PROBLEM DETAILS =>
Filter the entries below, keeping every line that has the word "pixels".

RECORDS =>
....................

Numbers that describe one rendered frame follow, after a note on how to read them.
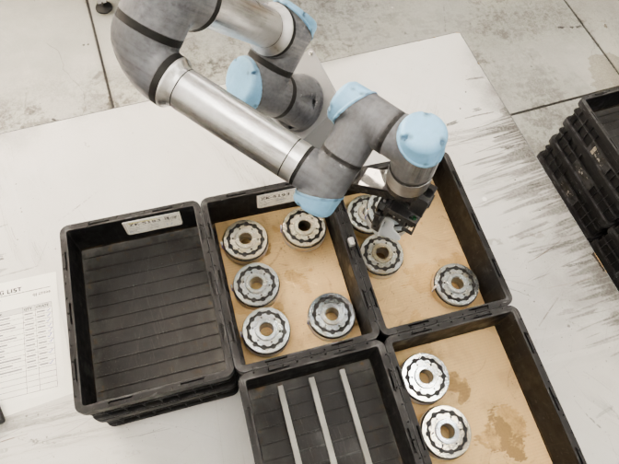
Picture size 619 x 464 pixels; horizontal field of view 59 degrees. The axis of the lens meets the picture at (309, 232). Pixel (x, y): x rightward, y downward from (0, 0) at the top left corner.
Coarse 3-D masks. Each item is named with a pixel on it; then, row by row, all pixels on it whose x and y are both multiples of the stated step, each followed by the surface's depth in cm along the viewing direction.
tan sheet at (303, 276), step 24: (264, 216) 132; (240, 264) 126; (288, 264) 127; (312, 264) 127; (336, 264) 128; (288, 288) 124; (312, 288) 125; (336, 288) 125; (240, 312) 121; (288, 312) 122; (312, 336) 120
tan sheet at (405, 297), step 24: (432, 216) 135; (360, 240) 131; (408, 240) 132; (432, 240) 132; (456, 240) 133; (408, 264) 129; (432, 264) 129; (384, 288) 126; (408, 288) 126; (456, 288) 127; (384, 312) 123; (408, 312) 124; (432, 312) 124
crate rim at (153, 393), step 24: (120, 216) 119; (144, 216) 120; (72, 288) 111; (216, 288) 113; (72, 312) 109; (216, 312) 111; (72, 336) 107; (72, 360) 105; (192, 384) 104; (96, 408) 101
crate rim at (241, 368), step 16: (240, 192) 123; (256, 192) 123; (336, 208) 123; (208, 224) 121; (208, 240) 117; (352, 256) 118; (224, 288) 113; (224, 304) 112; (368, 304) 114; (368, 320) 112; (368, 336) 111; (304, 352) 108; (320, 352) 108; (240, 368) 106; (256, 368) 106

....................

ANSWER SECTION =>
Picture size 619 x 464 pixels; horizontal field of view 59 degrees. The axis of the lens meets the picture at (309, 232). Pixel (x, y): x rightward, y downward from (0, 0) at the top left corner.
Coarse 3-D masks. Each item is named with a pixel on it; then, row by row, all pixels on it whose x and y are both multiples of the stated step, each followed by the surface's depth in cm along the viewing direction.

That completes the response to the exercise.